(Data excerpts)
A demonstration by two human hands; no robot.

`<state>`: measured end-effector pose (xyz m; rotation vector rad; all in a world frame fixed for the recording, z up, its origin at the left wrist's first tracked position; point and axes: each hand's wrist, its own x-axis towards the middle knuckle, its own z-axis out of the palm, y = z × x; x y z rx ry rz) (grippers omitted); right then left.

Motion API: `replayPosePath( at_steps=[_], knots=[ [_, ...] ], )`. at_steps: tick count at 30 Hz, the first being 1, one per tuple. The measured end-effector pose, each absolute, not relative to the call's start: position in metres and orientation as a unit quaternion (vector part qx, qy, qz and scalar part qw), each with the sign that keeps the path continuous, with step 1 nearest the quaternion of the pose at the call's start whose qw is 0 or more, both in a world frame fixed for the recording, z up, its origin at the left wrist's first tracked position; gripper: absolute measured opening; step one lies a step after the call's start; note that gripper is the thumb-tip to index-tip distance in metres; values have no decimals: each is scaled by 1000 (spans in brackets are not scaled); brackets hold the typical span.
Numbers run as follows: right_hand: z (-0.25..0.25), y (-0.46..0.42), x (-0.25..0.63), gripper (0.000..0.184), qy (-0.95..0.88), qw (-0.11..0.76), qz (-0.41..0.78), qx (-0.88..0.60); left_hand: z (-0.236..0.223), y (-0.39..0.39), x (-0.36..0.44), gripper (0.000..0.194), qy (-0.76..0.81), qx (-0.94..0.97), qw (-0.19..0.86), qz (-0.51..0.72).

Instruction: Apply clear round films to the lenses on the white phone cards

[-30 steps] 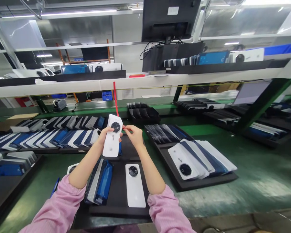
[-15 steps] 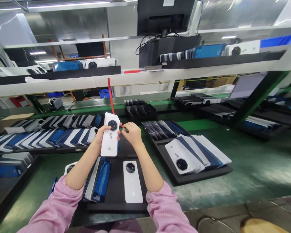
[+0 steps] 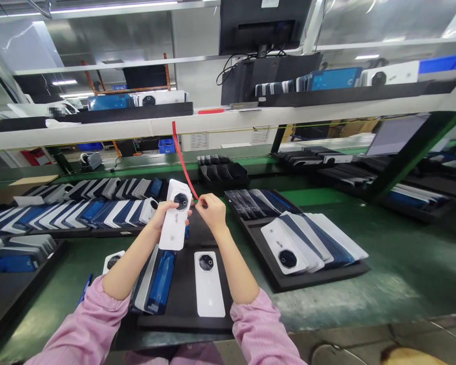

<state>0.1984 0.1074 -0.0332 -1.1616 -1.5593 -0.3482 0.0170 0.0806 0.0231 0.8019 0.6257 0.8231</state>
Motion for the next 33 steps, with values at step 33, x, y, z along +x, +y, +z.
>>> replayPosePath(
  at_steps=[33],
  knots=[
    [-28,107,186,27,-514,711,117,-466,22,81,40,60,201,393,801,405]
  ],
)
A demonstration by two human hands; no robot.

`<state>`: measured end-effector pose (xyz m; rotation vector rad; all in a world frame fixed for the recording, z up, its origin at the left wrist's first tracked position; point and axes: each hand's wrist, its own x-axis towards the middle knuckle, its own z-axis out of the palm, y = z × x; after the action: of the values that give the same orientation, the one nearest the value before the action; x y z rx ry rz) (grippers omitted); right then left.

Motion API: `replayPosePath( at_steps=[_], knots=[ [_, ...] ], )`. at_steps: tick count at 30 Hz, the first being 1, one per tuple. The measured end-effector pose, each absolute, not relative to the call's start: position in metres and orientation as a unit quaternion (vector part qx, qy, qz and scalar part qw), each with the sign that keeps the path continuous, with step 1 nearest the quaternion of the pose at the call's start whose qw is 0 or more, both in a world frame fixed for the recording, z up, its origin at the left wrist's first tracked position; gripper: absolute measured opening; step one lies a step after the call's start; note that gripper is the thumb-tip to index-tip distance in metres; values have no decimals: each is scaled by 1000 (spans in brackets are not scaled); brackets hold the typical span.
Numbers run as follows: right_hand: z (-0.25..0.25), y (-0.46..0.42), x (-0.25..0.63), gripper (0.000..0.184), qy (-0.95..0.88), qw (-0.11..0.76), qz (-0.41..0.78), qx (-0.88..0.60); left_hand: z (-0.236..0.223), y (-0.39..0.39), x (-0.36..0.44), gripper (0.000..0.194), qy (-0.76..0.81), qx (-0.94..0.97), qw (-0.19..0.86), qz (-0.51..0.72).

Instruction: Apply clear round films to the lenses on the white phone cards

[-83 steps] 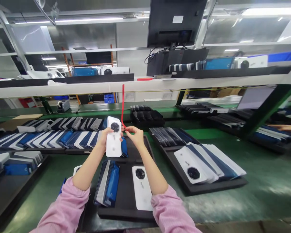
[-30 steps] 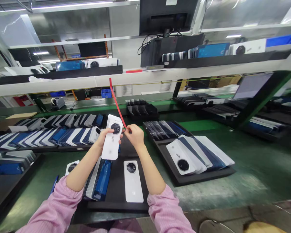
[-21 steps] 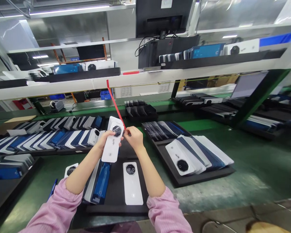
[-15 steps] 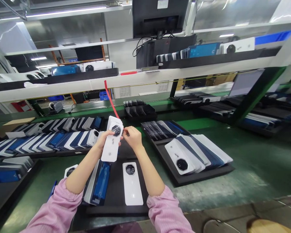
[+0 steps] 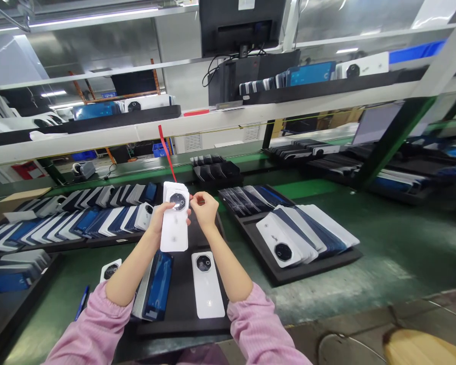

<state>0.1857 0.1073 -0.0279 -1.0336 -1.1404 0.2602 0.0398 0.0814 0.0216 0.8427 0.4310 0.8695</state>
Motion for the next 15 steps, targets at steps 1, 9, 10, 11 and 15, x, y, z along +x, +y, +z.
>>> replayPosePath(
  at_steps=[1,9,10,11,15],
  knots=[
    [-28,109,183,25,-491,721,153,-464,21,81,40,60,199,393,800,406],
    [-24,131,181,26,-326,759,399,-397,12,83,37,62,200,383,803,410],
    [-23,130,184,25,-313,761,413,-390,11,82,36,63,200,381,804,410],
    [-23,128,186,24,-305,762,423,-383,10,82,34,63,201,377,805,411],
    [-18,109,193,21,-321,772,418,-355,6,82,26,60,212,353,809,419]
  ],
)
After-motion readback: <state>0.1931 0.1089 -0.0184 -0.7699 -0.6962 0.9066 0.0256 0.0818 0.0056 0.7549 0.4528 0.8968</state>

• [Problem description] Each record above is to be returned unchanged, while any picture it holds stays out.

• [Response]
A demonstration by two human hands; no robot.

`<state>`: measured end-effector pose (xyz m; rotation vector rad; all in a world frame fixed for the recording, z up, its origin at the left wrist's first tracked position; point and axes: each hand's wrist, its own x-axis towards the middle knuckle, its own z-axis out of the palm, y = z × x; x y z rx ry rz) (grippers omitted); right then left.

Motion API: `replayPosePath( at_steps=[_], knots=[ [_, ...] ], )`. at_steps: tick count at 30 Hz, the first being 1, one per tuple. The measured end-effector pose, each absolute, not relative to the call's start: position in metres and orientation as a unit quaternion (vector part qx, qy, qz and scalar part qw), each with the sign that keeps the path continuous, with step 1 nearest the quaternion of the pose at the call's start whose qw is 0 or more, both in a world frame fixed for the recording, z up, its origin at the left wrist's first tracked position; gripper: absolute measured opening; step one lies a step after the call's start; note that gripper is the thumb-tip to index-tip distance in metres; values have no decimals: each is scaled by 1000 (spans in brackets are not scaled); brackets hold the typical span.
Numbers run as follows: right_hand: z (-0.25..0.25), y (-0.46..0.42), x (-0.25..0.63), gripper (0.000..0.184), qy (-0.95..0.88), qw (-0.11..0.76), qz (-0.41..0.78), qx (-0.88..0.60); left_hand: z (-0.236..0.223), y (-0.39..0.39), x (-0.36..0.44), gripper (0.000..0.194), qy (-0.76..0.81), qx (-0.94..0.97), qw (-0.19..0.86), qz (-0.51..0.72).

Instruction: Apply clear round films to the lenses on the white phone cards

[-30 steps] 
[-15 steps] 
[+0 steps] 

<state>0.1984 0.1074 -0.0332 -1.1616 -1.5593 -0.3482 0.0170 0.0806 0.0231 0.8019 0.6257 0.8231</state>
Motion for the next 33 steps, with values at step 33, x, y, z along +x, +y, +z.
>>> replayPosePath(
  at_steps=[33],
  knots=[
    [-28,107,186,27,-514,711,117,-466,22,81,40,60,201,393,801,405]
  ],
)
A demonstration by two human hands; no robot.

`<state>`: measured end-effector pose (xyz m; rotation vector rad; all in a world frame fixed for the recording, z up, its origin at the left wrist's first tracked position; point and axes: each hand's wrist, its own x-axis towards the middle knuckle, its own z-axis out of the palm, y = z × x; after the action: of the values that give the same orientation, the one nearest the value before the action; x y z rx ry rz) (grippers omitted); right then left.

Motion API: `replayPosePath( at_steps=[_], knots=[ [_, ...] ], )`. at_steps: tick count at 30 Hz, the first being 1, one per tuple. The measured end-effector pose, each absolute, not relative to the call's start: position in metres and orientation as a unit quaternion (vector part qx, qy, qz and scalar part qw), each with the sign that keeps the path continuous, with step 1 nearest the quaternion of the pose at the call's start whose qw is 0 or more, both in a world frame fixed for the recording, z up, its origin at the left wrist's first tracked position; gripper: absolute measured opening; step one lies a step after the call's start; note that gripper is the thumb-tip to index-tip distance in metres; values have no decimals: each is scaled by 1000 (spans in brackets are not scaled); brackets hold the typical span.
Numbers run as follows: right_hand: z (-0.25..0.25), y (-0.46..0.42), x (-0.25..0.63), gripper (0.000..0.184), qy (-0.95..0.88), qw (-0.11..0.76), qz (-0.41..0.78), qx (-0.88..0.60); left_hand: z (-0.236..0.223), y (-0.39..0.39), x (-0.36..0.44), gripper (0.000..0.194), qy (-0.76..0.81), qx (-0.94..0.97), qw (-0.19..0.86), qz (-0.51..0.72).

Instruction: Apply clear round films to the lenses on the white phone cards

[-83 steps] 
[-30 steps] 
[-21 steps] 
[-15 steps] 
[+0 steps] 

<state>0.1857 0.1073 -0.0279 -1.0336 -1.1404 0.2602 0.0398 0.0814 0.0216 0.8427 0.4310 0.8695</state>
Motion for the next 15 steps, targets at steps 1, 9, 10, 11 and 15, x, y, z along +x, +y, +z.
>>> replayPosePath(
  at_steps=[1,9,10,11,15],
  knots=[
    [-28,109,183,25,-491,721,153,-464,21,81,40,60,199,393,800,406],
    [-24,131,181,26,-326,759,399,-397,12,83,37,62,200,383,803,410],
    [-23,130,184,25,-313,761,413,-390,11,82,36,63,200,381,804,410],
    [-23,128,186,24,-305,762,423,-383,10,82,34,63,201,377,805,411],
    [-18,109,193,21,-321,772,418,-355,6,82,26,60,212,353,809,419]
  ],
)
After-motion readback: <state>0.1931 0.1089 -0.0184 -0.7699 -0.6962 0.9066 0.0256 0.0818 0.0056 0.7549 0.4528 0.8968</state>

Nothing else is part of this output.